In America, we often repeat a very silly saying:  "The camera never lies."  The facts, however, are quite the opposite.  The camera does not bring the truth, the whole truth, and nothing but the truth.
The camera lies.  The camera always lies. 
It always introduces a degree of falsity, sometimes a very large degree.  Nevertheless, because the camera provides what film makers and news directors call "the illusion of presence," and because we viewers tend uncritically to adopt a naïve realism toward what we see on camera, we accept that visual falsity almost without question.  We tend automatically to take the perspective of the camera as our own, even though a television camera is an inherently superficial newsgathering device, not simply because it is inescapably perspectival, but because its very presence changes things.
         As your own eyes have shown you repeatedly, human beings do not behave normally in front of a camera.  Children, football players, talk show audiences, and mere passers-by all act differently, all act up, when the camera turns to them.  We now know that nearly everyone has a mother (Hi, Mom!"), and that nearly everyone is a champion (We're number one!).  We also have seen in multiple cases that rioting subsides when the cameras are removed.
         You must remember that politicians behave according to that same camera-based principle. When the camera turns to them, they act up; they stop talking normally and start acting and speaking for the camera.  Superficial snippets of perceived personality have replaced dispassionate analysis and discussion; on-stage demeanor has replaced deliberation and debate.  After the election, the same techniques apply; those in power operate by the same principles as those who seek it.  Because the media loom so large in contemporary politics, we are subjected to endless bouts of spin control and to government by leaks, the current democratic version of disinformation.
         Political advisors now think like television news directors:  If it bleeds it leads; if it thinks it stinks.  Political advisors know that tough pictures mean that tough policies cannot likely be widely accepted, or at least not for long, because the viewing public has no stomach for it.  To talk about the morality of war is one thing, to show maimed children and riddled corpses on television every evening, to broadcast the horrible reality of soldiers and civilians killing and being killed, is quite another, even in a fully justified war.  The viewing public cannot long endure the harsh face of combat. 
         This is the lesson:  If you want to stop a public policy from continuing in effect, or else prevent it ever from being so, then you must relentlessly broadcast its unpleasant consequences -- and every policy, no matter how prudent, has them.  Almost no amount of sober analysis and cogent argumentation can overturn the conclusion that a policy is incurably evil once these graphic images have been seared into the minds of viewers, however contrived and anecdotal those images might be.  All too often, policies are defeated on the screen, not in Congress; in the news editor's office, not in the public square, in graphic, full-color pictures above the fold, not in delicate, difficult, and sustained deliberation.  Emotional potency, not reasoned deliberation, has become the political tool of choice.
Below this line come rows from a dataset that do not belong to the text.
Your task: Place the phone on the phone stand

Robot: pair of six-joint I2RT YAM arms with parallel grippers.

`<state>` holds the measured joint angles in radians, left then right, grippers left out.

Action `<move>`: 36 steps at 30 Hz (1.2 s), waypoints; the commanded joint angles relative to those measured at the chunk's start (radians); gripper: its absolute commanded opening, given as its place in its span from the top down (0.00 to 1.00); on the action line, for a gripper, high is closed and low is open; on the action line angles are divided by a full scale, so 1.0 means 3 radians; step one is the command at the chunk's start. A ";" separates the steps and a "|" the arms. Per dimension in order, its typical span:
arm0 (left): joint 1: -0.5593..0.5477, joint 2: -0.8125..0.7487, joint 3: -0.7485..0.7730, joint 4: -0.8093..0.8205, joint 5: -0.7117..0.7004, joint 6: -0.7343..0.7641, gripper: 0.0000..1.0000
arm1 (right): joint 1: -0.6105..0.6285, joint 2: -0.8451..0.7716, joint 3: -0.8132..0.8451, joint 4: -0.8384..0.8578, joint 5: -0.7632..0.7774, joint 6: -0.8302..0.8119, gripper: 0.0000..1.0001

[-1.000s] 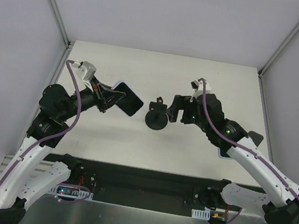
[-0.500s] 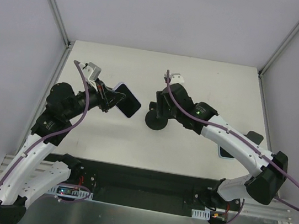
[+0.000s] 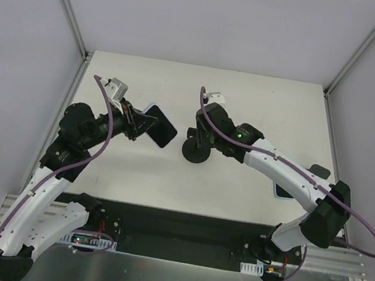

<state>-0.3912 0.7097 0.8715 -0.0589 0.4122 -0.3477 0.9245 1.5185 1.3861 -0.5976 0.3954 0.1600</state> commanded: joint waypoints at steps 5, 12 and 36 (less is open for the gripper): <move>0.0010 0.0032 0.0076 0.0288 0.0150 -0.0002 1.00 | -0.0034 0.0067 0.0207 -0.0130 0.0170 0.0024 0.62; 0.0010 0.0114 0.0112 0.0288 0.0232 -0.0043 1.00 | -0.0055 0.0123 0.0232 -0.0125 0.0190 0.0024 0.68; -0.0316 0.0661 -0.0251 0.1633 0.2128 0.0043 1.00 | -0.0637 -0.0367 -0.0392 0.0443 -0.2271 -0.1443 0.99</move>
<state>-0.4160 0.8585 0.7853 0.1970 0.8234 -0.3546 0.7952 1.4620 1.2873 -0.4904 0.0902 -0.1406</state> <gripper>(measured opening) 0.111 0.171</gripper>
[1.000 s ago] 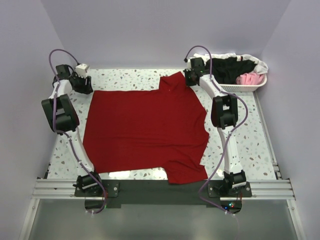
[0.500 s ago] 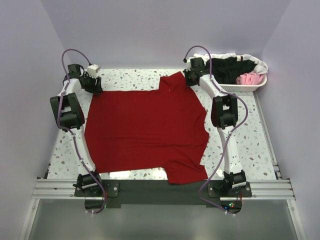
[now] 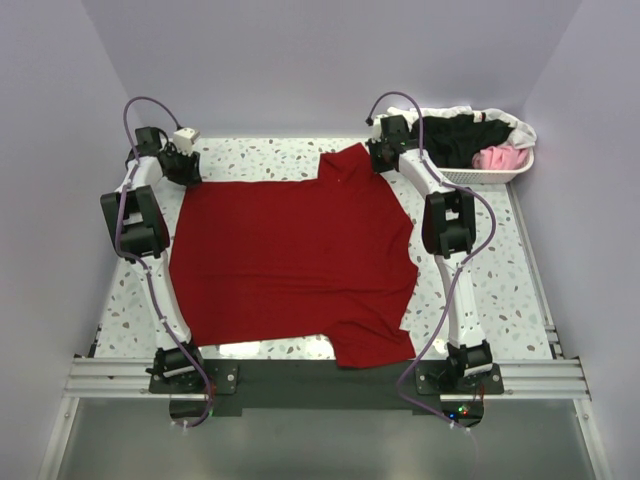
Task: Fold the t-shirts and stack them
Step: Fold the tshirt
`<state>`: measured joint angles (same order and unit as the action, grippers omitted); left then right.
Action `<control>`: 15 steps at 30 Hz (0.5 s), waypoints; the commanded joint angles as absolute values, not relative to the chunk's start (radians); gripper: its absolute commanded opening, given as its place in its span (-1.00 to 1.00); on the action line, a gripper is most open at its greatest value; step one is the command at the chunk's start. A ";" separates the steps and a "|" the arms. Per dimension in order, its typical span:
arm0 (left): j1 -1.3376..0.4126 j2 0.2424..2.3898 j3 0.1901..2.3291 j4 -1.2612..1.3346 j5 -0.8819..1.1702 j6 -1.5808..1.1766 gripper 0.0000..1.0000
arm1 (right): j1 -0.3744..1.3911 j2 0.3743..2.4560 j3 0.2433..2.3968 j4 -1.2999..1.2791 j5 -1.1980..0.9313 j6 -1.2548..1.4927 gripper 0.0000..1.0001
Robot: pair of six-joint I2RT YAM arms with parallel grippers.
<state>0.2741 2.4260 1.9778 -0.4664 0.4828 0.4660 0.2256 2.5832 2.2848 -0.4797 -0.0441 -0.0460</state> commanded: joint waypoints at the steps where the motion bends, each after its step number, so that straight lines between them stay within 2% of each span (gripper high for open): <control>1: 0.279 2.444 2.002 -0.477 0.454 0.485 -0.01 | 0.218 2.592 2.329 -0.440 -0.038 -0.063 -1.00; 10: 0.273 2.457 2.008 -0.526 0.489 0.517 -0.41 | 0.219 2.600 2.358 -0.434 -0.038 -0.086 -1.00; 13: 0.271 2.457 2.017 -0.535 0.517 0.518 -0.59 | 0.218 2.597 2.368 -0.428 -0.038 -0.094 -1.00; 15: 0.270 2.459 2.020 -0.535 0.520 0.515 -0.80 | 0.219 2.597 2.375 -0.425 -0.038 -0.097 -1.00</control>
<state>0.2733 2.4290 1.9873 -0.4961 0.4938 0.4980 0.2234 2.5984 2.3177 -0.4774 -0.0437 -0.0734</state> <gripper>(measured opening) 0.123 0.014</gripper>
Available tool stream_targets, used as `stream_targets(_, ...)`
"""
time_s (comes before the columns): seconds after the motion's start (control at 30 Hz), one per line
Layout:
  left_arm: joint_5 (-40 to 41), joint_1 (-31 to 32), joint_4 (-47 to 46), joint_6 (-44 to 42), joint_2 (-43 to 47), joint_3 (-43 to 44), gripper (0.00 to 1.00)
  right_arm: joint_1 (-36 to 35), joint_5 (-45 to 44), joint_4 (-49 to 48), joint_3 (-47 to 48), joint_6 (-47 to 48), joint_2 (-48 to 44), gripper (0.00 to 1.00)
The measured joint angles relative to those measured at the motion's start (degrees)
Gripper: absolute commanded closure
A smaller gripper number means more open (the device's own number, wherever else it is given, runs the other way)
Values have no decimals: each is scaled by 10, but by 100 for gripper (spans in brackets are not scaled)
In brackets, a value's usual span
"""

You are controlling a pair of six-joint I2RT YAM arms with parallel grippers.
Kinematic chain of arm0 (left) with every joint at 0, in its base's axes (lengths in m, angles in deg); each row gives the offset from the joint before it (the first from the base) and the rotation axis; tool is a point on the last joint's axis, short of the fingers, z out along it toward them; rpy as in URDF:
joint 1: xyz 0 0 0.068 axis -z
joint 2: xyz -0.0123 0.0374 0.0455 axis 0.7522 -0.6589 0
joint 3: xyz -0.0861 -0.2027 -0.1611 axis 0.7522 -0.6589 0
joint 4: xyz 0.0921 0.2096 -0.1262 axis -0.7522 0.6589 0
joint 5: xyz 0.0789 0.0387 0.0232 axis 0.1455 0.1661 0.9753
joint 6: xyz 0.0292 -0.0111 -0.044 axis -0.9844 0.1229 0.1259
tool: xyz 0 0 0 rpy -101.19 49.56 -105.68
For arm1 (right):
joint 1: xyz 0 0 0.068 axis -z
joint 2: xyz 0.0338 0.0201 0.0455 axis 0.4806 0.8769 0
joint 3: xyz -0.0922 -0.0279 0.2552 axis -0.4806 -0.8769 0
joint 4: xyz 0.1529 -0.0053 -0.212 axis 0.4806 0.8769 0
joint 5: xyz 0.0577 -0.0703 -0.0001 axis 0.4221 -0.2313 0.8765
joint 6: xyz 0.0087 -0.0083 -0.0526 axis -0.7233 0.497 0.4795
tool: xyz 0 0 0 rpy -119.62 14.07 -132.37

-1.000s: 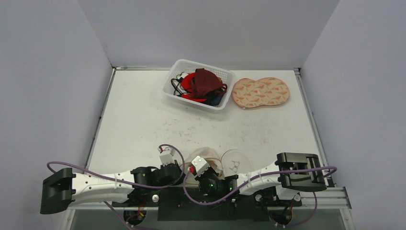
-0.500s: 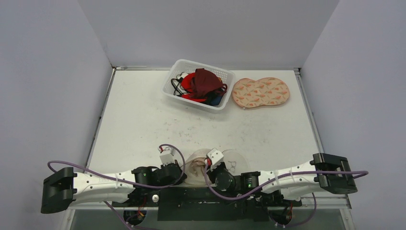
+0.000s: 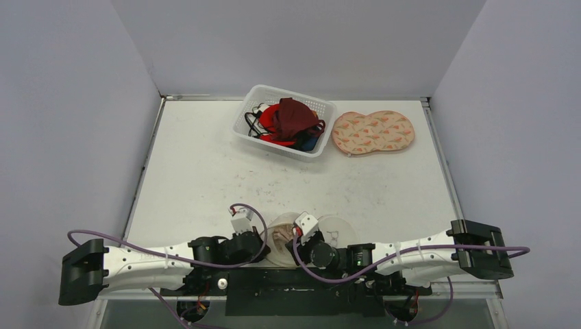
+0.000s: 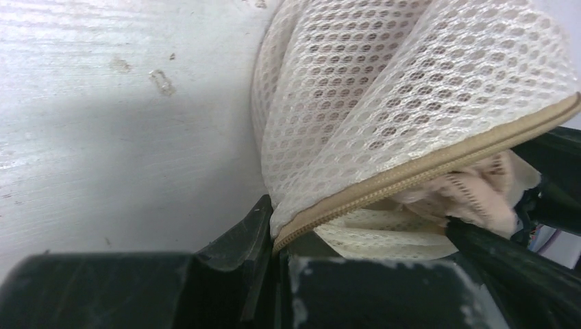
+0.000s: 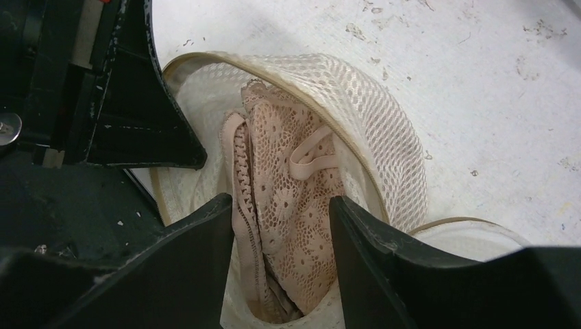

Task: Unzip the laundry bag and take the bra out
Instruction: Pick up the bra from the laundry bag.

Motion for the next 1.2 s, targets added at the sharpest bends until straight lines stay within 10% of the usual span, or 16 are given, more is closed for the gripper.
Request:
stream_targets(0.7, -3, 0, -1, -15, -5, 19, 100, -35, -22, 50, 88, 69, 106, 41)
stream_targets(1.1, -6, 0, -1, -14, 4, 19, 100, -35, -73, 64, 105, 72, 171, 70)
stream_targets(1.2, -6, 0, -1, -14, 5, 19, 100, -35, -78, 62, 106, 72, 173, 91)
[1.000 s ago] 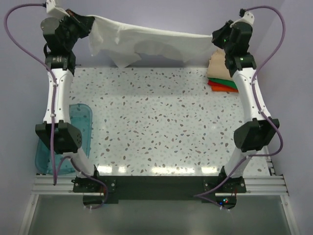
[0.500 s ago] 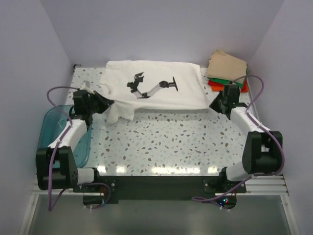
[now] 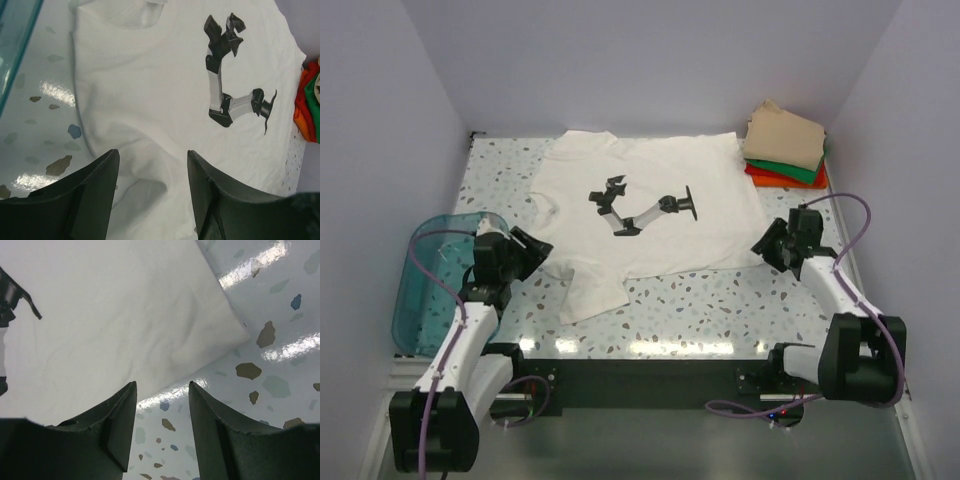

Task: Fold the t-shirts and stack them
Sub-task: Flatten the tshirt out

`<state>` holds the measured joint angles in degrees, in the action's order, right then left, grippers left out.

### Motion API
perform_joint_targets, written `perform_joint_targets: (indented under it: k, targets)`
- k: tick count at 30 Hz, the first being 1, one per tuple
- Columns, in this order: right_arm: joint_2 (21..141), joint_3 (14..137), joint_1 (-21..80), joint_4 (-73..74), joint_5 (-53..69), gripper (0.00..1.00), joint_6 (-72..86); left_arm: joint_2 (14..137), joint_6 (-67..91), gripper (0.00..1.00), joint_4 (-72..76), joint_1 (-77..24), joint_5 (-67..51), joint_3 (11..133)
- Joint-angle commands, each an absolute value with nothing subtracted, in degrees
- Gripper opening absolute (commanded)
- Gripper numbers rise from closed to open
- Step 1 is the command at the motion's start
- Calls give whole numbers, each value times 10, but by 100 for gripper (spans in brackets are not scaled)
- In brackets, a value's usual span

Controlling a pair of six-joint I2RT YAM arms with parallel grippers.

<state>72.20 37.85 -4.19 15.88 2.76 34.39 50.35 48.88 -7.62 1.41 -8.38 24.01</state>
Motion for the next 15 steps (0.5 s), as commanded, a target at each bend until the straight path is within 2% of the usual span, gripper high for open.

         When we think clearly and carefully, we understand that anecdotal arguments are not as logically compelling as principled and logical demonstration.  But in issues of contemporary public policy and morality, that fact hardly matters because television is inherently geared toward anecdotes, towards gripping pictures and shallow, slanted stories, rather than rational discourse.
         I am not saying, of course, that all television news directors try consciously to deceive society, though doubtless some do.  I say only that the medium itself has a built-in falsification.  To get his or her story aired on a news broadcast, a reporter must show something gripping, something unusual.  Consequently, news reporters and photo-journalists tend to search for images with considerable visual impact, not for plain, unadorned fact.  News reporters crave face time on the tube.  They shape their stories in ways that make them an effective means of personal promotion.  Career considerations can, and have, made a casualty of truth.  And if, as we have been told on the highest authority, the truth sets us free (John 8: 32), then as long as we continue to subject ourselves to the enslaving errors and distortions of modern media, slaves we will remain.
The American voter seems to have forgotten that the highest and surest qualifications for statesmanship are virtue and wisdom, and that it takes far more than intelligence, energy or personality to govern well.  Character, not charisma, identifies the statesman and sets the statesman apart from the mere politician.